Gramsci's concept of popular culture, especially escapism, attempts to explain the audience's "desire to escape." Gramsci, in his Prison Notebooks, sees modern culture as divided between "highbrow" and "lowbrow," a division which, he tells us, occurs only in capitalism, where culture has become a commodity. Although highbrow and lowbrow are two sides of the same coin, one can see an expression of the traditional antagonism between the classes. It is no longer a coincidence that the most "successful" and "popular" products of a culture belong to either of the two categories. Most definitely, escapism plays an important role in lowbrow, or popular culture. According to Gramsci, escapism is an attempt to fulfill the "dreaming of the people" for some color, some adventure in their dull lives. It is this illusion of escape which is inherent in popular culture, in general, and is a good example of a cultural commodity's "use value." This need for escape, so clearly demonstrated today by the popularity of commercial television, especially among the poor, is a kind of social "inferiority complex" which reflects and attempts to fulfill the "long-lasting dream of revenge, of punishing the guilty who have committed wrongful deeds."
Escapism and violence, in fact, go hand in hand. George Gerbner describes violence, as it is portrayed on television today, as contrasting sharply with "the historically limited, individually crafted and selectively used symbolic violence of great drama and good journalism" which often conveyed "a tragic sense of life essential for human compassion." Instead, our culture "has been swamped by 'happy violence:' no pain, no permanent damage, just swift, effective, sanitized entertainment leading to happy endings." For Gramsci, personally, the search for escape and adventure had very close associations with the actual policy of Italian fascism which made "revenge" the basis of its political practice. Because modern day life in capitalism is monotonous, unheroic and purposeless for many people, escape offers the illusion of a world of heroes and the supernatural.
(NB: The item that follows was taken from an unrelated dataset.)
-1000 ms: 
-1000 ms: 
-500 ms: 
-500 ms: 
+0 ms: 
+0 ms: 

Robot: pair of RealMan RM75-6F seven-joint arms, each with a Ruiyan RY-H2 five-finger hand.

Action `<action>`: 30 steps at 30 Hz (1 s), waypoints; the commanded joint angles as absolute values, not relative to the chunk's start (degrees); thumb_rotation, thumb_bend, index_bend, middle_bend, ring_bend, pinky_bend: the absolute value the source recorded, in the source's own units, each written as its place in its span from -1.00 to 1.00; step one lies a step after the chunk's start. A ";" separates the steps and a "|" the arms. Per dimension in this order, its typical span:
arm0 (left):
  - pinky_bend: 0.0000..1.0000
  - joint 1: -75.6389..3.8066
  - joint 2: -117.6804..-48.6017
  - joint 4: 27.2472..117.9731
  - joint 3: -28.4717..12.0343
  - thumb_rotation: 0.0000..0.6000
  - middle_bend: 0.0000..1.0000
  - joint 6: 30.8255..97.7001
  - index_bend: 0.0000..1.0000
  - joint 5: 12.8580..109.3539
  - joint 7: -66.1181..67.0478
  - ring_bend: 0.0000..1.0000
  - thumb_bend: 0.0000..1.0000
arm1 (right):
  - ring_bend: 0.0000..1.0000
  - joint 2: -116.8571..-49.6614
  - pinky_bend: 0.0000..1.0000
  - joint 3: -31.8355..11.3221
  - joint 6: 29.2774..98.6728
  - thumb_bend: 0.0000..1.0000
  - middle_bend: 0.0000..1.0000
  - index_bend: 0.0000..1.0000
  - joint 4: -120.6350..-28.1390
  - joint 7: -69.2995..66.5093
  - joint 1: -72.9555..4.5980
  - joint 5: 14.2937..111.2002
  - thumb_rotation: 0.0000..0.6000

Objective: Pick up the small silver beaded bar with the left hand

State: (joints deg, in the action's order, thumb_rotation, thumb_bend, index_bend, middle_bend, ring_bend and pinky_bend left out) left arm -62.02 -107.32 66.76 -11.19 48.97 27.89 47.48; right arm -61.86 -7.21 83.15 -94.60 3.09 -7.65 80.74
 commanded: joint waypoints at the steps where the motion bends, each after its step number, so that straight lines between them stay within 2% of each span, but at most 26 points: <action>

Escapism (and we might just as well include violent television programming), according to Gramsci's interpretation, is a conscious policy of those who have the power. Escapism plays an important role as an instrument of control, propagating the interests and values of the powerful who wish to keep the masses of viewers ignorant of the workings of the real world and the most important political and social issues at hand. Gerbner calls "happy violence," as seen on television, "de-facto censorship," "foisted on our children, our culture, and our creative people by global marketing formulas. To counter it requires not more censorship but, on the contrary, the loosening of the existing marketing noose on creativity and cultural freedom."
The outlook on the world offered by popular culture draws on many underlying false notions about society, notions which are drawn from other media as well as older stereotypes passed down through generations. As a consequence, the general lack of political justice in the daily lives of most workers can lead to the desire to "hit back," as Gramsci put it, and can give the average person a picture of a world infected with evils and defended by an innocent, and sometimes blundering, capitalist order.